Soon after their arrival in the New World, the Spanish learned about a potentially greater source of wealth than that of the gold and spices they were looking for: New World medicines and foods, primarily in the form of plants and animals. Conversely, the Spanish also introduced Old World foods and medicines, as well as diseases, to the New World.  As Alfred Crosby, William McNeill, and others have argued, these exchanges have had profound and continuing impact on world populations in positive and negative ways. Latin America served as the principal crossroads for all of these exchanges.  

While diseases and foods have received considerable attention in the historical literature, particularly their demographic impacts, exchanges of medical knowledge, treatments, and medicines, notably those derived from plants, are less well-known. Yet very soon after the Spanish encountered the islands of the Bahamas and Caribbean , they began to understand their biological potential as they learned from native peoples and from observations made by priests and others of the new lands they were exploring and conquering.
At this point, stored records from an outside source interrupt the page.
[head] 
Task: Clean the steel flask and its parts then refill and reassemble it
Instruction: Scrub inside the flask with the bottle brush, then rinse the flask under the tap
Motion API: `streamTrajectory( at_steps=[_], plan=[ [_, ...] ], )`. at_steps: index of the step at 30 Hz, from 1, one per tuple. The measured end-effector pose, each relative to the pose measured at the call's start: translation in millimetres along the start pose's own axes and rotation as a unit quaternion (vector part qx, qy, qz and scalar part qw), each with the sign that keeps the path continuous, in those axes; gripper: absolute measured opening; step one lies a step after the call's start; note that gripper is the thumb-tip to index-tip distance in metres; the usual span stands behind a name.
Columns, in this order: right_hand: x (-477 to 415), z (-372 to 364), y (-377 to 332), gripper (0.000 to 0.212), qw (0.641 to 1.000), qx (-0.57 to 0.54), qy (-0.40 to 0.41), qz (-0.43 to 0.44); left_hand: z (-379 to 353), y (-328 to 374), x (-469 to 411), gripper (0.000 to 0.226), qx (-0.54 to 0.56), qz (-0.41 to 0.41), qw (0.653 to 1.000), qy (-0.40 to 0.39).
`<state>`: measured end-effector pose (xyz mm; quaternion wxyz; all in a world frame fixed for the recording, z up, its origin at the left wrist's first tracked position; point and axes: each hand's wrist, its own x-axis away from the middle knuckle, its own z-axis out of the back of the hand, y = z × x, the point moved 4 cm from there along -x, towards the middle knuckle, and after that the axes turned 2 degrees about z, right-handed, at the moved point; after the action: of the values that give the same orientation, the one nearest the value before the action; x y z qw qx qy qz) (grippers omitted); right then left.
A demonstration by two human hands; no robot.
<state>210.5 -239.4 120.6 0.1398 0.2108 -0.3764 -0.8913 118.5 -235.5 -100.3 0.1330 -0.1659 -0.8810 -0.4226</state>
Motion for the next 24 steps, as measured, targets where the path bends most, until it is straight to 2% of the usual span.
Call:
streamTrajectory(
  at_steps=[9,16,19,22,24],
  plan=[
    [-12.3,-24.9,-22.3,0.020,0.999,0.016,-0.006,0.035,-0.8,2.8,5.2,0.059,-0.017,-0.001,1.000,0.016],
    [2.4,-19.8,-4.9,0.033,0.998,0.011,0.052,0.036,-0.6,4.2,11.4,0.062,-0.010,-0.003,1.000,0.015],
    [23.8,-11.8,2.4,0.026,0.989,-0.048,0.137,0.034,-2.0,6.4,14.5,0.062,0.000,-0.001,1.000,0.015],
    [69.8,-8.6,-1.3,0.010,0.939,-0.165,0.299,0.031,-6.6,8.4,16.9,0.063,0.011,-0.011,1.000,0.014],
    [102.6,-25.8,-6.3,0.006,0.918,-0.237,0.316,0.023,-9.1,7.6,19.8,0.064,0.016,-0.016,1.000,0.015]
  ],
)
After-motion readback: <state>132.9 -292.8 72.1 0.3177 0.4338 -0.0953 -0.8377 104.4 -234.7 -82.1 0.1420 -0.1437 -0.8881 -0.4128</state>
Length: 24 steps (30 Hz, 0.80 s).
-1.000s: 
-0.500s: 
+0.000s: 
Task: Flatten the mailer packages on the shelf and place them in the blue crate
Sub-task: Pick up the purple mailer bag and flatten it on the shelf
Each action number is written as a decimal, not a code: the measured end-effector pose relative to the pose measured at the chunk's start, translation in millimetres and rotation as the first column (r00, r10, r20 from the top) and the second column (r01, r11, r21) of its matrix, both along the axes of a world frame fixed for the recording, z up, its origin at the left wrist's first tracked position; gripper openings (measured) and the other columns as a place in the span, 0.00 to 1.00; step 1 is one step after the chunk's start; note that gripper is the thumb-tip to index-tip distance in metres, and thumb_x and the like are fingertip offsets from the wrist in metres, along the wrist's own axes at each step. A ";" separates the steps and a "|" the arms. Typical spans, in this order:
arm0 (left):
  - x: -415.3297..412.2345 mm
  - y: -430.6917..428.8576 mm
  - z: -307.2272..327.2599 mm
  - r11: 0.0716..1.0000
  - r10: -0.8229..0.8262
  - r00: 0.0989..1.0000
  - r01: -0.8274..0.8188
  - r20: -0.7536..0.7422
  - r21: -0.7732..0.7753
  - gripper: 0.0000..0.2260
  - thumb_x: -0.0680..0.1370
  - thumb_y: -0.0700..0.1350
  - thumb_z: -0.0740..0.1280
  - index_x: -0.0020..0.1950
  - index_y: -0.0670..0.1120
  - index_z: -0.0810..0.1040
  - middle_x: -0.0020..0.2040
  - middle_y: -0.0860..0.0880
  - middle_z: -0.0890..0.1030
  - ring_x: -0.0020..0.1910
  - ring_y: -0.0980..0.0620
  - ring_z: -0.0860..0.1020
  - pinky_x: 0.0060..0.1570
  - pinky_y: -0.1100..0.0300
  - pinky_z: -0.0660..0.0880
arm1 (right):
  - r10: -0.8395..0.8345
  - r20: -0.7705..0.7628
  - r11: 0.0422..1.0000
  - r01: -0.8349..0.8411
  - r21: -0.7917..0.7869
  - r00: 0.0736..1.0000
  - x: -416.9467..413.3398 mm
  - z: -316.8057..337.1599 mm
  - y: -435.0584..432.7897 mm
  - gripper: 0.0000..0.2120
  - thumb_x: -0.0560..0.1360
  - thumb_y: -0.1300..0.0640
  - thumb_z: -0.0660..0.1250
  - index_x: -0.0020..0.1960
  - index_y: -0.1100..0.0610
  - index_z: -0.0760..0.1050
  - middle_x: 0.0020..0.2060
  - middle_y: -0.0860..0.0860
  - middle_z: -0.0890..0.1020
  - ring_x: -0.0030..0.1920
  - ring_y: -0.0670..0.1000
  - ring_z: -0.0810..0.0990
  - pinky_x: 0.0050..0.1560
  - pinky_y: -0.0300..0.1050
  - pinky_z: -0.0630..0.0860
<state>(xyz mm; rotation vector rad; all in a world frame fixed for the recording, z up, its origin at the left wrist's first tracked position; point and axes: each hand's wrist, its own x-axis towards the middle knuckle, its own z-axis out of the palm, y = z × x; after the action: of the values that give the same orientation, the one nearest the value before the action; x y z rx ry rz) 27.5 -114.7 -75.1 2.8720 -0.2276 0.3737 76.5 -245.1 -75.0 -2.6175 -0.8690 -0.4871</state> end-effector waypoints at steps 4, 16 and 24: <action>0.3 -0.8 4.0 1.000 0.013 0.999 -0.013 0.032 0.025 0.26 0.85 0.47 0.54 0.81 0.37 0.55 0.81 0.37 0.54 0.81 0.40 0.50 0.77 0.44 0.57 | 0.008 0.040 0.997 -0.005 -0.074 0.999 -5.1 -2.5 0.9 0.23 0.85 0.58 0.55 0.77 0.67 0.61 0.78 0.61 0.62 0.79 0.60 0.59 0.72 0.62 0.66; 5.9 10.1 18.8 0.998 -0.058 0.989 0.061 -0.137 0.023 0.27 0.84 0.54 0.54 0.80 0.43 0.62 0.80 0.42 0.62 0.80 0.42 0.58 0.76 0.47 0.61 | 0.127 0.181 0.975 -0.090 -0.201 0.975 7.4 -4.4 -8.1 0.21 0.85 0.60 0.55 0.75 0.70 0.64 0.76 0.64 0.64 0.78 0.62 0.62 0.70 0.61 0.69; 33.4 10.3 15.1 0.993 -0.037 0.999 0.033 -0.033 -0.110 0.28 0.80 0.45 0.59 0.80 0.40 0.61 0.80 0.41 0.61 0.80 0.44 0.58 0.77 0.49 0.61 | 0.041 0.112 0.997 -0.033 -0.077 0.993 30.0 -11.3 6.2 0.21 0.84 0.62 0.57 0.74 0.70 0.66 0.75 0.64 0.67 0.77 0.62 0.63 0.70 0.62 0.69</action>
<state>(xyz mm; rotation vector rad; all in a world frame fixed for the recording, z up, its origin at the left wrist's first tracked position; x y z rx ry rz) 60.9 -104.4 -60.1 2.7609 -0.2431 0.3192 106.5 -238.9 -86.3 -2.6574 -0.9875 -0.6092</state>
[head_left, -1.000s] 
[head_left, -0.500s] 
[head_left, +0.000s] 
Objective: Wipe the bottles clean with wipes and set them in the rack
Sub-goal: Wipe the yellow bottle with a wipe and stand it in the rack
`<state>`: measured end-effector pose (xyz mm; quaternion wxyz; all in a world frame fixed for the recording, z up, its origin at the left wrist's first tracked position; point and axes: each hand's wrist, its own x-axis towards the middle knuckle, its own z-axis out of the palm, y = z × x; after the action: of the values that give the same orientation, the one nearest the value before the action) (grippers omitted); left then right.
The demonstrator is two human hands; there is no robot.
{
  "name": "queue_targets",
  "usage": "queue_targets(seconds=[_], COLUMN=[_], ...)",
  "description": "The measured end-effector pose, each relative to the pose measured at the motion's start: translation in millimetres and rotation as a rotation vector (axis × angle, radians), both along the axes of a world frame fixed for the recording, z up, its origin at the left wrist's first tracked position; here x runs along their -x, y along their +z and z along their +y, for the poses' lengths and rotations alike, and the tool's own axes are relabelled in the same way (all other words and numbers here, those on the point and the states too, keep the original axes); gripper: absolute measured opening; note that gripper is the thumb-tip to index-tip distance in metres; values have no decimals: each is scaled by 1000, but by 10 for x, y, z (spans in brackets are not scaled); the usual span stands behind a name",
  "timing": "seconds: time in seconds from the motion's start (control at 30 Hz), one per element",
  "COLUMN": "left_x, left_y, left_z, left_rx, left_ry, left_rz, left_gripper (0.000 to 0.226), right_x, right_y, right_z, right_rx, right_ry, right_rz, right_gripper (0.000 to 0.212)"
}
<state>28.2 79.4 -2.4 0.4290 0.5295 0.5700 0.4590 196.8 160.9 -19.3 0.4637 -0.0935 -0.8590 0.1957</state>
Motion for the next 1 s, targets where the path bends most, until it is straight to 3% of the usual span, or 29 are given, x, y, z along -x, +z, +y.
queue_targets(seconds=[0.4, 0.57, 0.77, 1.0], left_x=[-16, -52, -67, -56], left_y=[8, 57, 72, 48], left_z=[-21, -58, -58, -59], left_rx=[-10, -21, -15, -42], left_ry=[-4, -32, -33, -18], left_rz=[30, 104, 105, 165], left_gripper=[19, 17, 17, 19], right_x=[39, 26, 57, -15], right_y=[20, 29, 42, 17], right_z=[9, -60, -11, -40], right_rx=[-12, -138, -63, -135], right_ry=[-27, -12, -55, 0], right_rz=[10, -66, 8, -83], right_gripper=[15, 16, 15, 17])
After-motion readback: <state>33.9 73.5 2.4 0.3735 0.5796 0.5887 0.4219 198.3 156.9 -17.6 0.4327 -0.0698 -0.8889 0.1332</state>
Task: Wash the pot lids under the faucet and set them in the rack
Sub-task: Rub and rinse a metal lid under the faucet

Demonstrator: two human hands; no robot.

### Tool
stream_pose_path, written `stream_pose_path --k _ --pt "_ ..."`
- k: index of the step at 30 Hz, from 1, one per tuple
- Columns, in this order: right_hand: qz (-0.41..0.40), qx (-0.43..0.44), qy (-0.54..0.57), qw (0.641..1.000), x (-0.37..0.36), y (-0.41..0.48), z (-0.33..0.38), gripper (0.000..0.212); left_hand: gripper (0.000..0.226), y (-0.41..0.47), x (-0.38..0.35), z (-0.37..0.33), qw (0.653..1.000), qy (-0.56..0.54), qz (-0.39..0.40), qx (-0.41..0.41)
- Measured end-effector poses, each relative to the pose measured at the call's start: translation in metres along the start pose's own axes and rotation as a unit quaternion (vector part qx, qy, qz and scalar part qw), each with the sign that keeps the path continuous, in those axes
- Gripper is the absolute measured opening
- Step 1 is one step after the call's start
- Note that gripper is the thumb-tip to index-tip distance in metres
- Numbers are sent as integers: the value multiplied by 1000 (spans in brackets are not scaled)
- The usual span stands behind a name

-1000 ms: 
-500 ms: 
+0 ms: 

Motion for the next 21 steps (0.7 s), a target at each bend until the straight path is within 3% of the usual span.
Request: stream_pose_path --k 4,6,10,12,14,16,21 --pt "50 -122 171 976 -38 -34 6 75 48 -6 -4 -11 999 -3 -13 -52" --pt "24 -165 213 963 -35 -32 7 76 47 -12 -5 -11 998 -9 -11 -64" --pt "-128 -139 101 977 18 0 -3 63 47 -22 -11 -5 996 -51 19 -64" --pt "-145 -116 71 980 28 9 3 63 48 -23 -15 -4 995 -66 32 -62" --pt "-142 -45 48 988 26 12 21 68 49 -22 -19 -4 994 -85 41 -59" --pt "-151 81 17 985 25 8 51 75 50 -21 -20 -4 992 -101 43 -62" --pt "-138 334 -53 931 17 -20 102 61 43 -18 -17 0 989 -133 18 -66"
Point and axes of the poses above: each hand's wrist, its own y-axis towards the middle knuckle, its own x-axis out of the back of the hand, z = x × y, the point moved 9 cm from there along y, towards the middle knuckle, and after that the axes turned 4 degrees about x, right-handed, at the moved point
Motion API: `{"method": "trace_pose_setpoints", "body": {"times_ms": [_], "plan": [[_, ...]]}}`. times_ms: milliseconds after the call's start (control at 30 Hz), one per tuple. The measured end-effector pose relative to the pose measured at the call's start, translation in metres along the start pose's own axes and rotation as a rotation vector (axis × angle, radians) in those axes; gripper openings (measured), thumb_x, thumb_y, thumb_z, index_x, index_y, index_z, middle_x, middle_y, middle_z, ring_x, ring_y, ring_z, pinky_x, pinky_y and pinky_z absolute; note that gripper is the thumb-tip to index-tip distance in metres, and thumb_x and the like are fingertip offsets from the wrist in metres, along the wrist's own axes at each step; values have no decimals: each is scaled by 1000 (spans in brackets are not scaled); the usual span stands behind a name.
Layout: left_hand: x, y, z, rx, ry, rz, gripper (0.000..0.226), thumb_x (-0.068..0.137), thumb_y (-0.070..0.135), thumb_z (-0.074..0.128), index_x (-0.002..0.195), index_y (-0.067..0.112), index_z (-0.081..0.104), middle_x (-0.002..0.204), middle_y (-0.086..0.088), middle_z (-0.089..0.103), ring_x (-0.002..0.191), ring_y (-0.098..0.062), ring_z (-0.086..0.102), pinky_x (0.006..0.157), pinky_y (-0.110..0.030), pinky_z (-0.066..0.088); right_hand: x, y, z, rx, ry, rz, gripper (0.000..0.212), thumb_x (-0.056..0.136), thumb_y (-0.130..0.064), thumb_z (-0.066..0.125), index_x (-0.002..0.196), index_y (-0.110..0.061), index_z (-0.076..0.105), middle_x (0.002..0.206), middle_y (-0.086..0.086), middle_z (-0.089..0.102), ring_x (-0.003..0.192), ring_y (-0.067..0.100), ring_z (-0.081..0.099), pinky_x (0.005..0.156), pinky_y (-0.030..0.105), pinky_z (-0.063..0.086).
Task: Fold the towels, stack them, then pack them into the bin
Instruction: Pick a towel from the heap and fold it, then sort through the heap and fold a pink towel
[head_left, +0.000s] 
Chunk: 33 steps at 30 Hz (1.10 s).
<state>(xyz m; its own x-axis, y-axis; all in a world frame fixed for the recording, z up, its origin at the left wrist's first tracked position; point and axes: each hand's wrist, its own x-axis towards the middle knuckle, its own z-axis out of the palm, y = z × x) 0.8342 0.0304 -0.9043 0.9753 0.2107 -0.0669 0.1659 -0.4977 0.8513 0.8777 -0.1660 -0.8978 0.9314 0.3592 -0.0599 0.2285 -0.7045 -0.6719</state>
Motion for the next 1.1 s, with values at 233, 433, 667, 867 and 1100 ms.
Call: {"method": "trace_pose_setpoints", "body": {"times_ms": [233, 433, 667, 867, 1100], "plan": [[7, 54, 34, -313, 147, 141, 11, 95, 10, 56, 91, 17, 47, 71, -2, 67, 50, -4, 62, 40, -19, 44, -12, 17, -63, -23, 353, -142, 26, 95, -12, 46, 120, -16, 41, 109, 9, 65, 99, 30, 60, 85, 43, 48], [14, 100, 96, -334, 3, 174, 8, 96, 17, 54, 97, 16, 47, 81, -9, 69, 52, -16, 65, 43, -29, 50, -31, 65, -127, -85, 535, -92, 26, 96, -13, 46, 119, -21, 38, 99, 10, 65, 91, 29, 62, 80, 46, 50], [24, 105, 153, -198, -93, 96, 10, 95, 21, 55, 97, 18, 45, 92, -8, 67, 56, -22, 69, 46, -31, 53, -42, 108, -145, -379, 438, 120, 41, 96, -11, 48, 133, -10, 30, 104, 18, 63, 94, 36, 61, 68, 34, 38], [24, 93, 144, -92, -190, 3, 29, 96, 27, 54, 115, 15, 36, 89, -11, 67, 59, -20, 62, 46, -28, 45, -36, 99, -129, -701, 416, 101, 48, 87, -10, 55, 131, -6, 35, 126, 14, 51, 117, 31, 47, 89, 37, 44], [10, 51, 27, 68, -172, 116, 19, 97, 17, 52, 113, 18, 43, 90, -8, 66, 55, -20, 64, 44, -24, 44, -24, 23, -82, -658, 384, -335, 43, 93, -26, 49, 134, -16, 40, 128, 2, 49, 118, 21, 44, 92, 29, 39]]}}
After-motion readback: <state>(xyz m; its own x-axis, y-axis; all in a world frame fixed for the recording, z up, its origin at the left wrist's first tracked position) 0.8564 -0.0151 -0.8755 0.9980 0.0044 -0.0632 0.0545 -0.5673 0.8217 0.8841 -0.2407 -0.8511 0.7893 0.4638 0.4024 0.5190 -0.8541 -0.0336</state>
Following the Spanish, Portuguese, Dutch, French, and English conquerors likewise embarked on the search for new medicinal remedies. That process continues even today as pharmaceutical companies, mostly from the United States and Europe, seek to mine the rainforests of Middle and South America for sources of new drugs. Such efforts raise important economic and political questions as peoples, countries, and companies spar over who owns the rights to these natural resources and who should benefit from their considerable potential economic benefit. Latin America, later joined by the rest of the Americas , has since 1492 been at the center of the exchange process and the debates it engenders.  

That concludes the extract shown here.